Aim of the exercise: The data below should be printed in full, exactly, and without any of its images.

Dataset extract:
--- START ---

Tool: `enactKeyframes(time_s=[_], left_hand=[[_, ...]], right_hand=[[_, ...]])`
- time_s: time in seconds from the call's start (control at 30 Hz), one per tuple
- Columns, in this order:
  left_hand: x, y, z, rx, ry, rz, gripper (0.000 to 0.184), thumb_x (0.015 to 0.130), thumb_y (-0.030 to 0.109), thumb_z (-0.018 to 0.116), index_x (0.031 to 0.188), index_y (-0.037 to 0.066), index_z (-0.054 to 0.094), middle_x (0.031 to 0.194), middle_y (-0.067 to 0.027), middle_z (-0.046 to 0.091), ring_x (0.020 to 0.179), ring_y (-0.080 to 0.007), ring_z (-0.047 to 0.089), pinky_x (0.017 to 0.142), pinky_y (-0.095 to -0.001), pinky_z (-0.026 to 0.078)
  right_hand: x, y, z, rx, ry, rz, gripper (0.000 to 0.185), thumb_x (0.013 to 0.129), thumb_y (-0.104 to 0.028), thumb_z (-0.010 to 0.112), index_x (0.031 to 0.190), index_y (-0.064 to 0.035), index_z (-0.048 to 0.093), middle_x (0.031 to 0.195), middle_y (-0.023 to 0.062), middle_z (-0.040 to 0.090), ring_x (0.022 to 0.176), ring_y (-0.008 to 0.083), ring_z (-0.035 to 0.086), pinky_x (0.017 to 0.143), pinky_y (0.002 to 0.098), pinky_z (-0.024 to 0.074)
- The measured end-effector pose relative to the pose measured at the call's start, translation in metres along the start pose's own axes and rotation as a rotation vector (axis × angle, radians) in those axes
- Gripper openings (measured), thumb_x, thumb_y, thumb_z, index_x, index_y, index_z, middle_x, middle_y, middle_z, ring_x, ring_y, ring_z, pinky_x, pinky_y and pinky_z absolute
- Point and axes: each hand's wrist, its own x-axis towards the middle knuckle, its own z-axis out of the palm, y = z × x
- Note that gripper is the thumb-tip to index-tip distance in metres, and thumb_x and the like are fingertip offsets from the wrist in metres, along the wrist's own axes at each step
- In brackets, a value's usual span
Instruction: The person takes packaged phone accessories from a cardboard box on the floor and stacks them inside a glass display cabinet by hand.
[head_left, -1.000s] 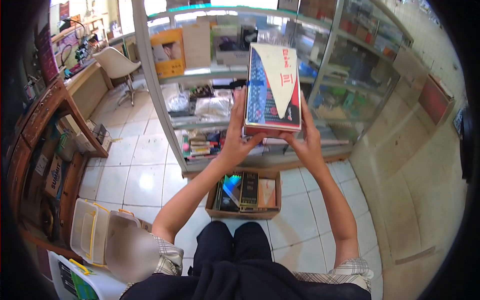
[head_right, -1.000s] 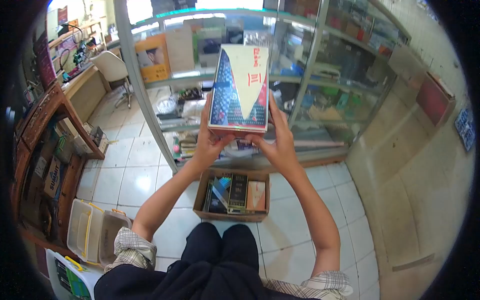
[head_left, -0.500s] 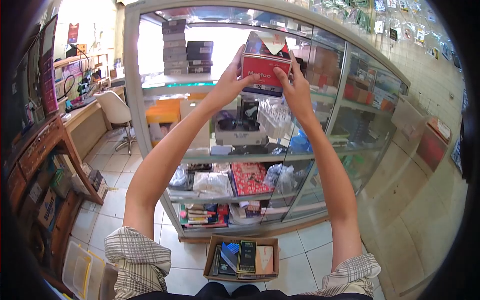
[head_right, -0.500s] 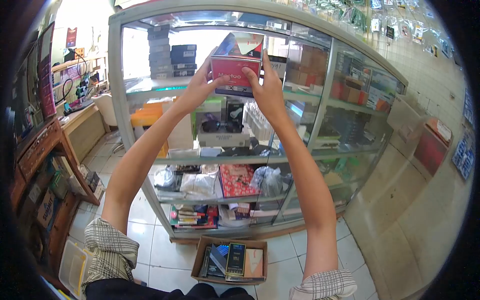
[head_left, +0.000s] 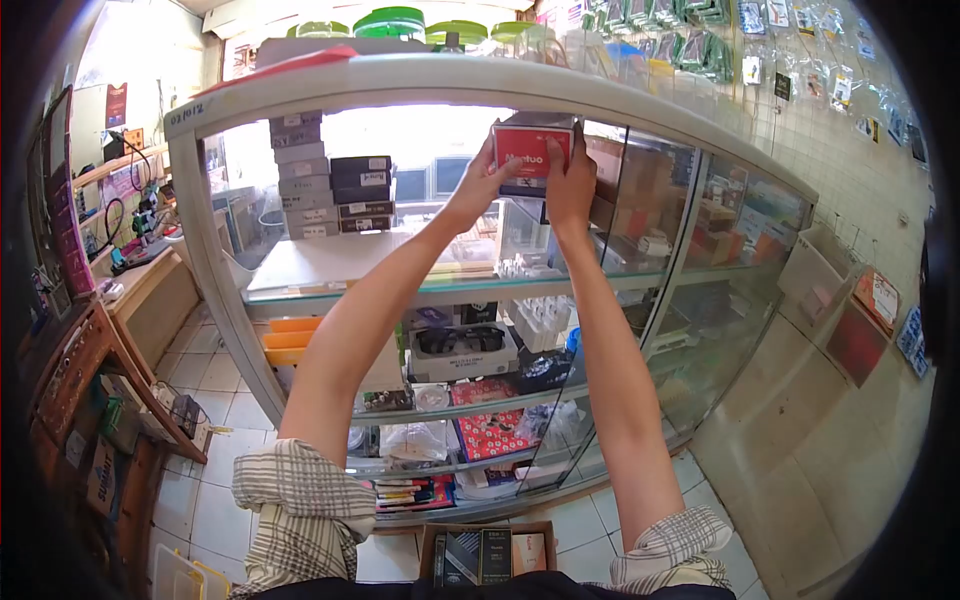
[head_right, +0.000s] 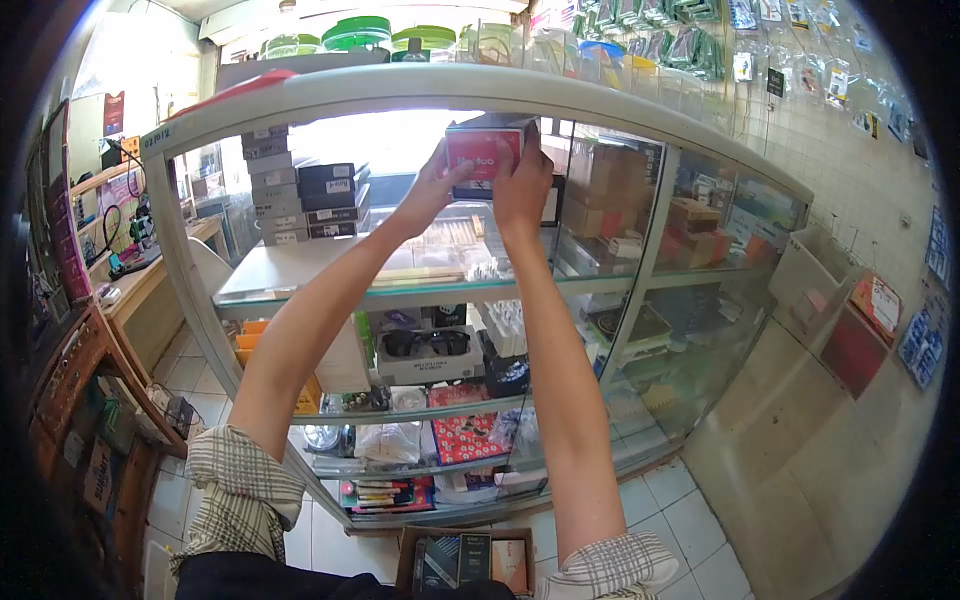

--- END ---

Exercise output:
Tool: `enactKeyframes(time_s=[_], left_hand=[[_, ...]], right_hand=[[_, ...]])`
- time_s: time in seconds from the call's start (control at 30 Hz), one per tuple
- Columns, in this order:
  left_hand: x, y, z, rx, ry, rz, gripper (0.000 to 0.184), thumb_x (0.015 to 0.130), thumb_y (-0.030 to 0.109), thumb_z (-0.018 to 0.116), index_x (0.031 to 0.188), index_y (-0.037 to 0.066), index_z (-0.054 to 0.094), middle_x (0.031 to 0.194), middle_y (-0.067 to 0.027), middle_z (-0.046 to 0.091), ring_x (0.020 to 0.179), ring_y (-0.080 to 0.007), ring_z (-0.047 to 0.089), pinky_x (0.017 to 0.142), pinky_y (-0.095 to -0.001), pinky_z (-0.026 to 0.078)
  right_hand: x, y, z, rx, ry, rz, gripper (0.000 to 0.185), thumb_x (0.013 to 0.129), thumb_y (-0.104 to 0.028), thumb_z (-0.010 to 0.112), index_x (0.031 to 0.190), index_y (-0.064 to 0.035), index_z (-0.048 to 0.093), middle_x (0.031 to 0.195), middle_y (-0.023 to 0.062), middle_z (-0.040 to 0.090), ring_x (0.022 to 0.176), ring_y (-0.008 to 0.083), ring_z (-0.035 to 0.086), pinky_x (0.017 to 0.143), pinky_y (0.002 to 0.098), pinky_z (-0.024 to 0.074)
- The measured end-effector pose relative to the pose measured at the call's start, translation in metres along the start pose's own axes and rotation as a rotation vector (axis × angle, radians) in those axes
- Gripper openings (measured), thumb_x, thumb_y, thumb_z, index_x, index_y, index_z, middle_x, middle_y, middle_z, ring_x, ring_y, ring_z, pinky_x, pinky_y and pinky_z absolute
- Point and axes: each hand's wrist, its own x-axis towards the middle knuckle, its own z-axis out of the palm, y = z × x
- Note that gripper is the thumb-tip to index-tip distance in metres, and thumb_x and the like are fingertip offsets from the wrist in metres, along the wrist's own axes at each step
- In brackets, a value's usual span
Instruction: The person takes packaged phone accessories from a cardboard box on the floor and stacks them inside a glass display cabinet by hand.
[head_left, -1.000s] 
[head_right, -1.000s] 
[head_left, -0.500s] 
[head_right, -0.500s] 
[head_left, +0.000s] 
[head_right, +0.000s] 

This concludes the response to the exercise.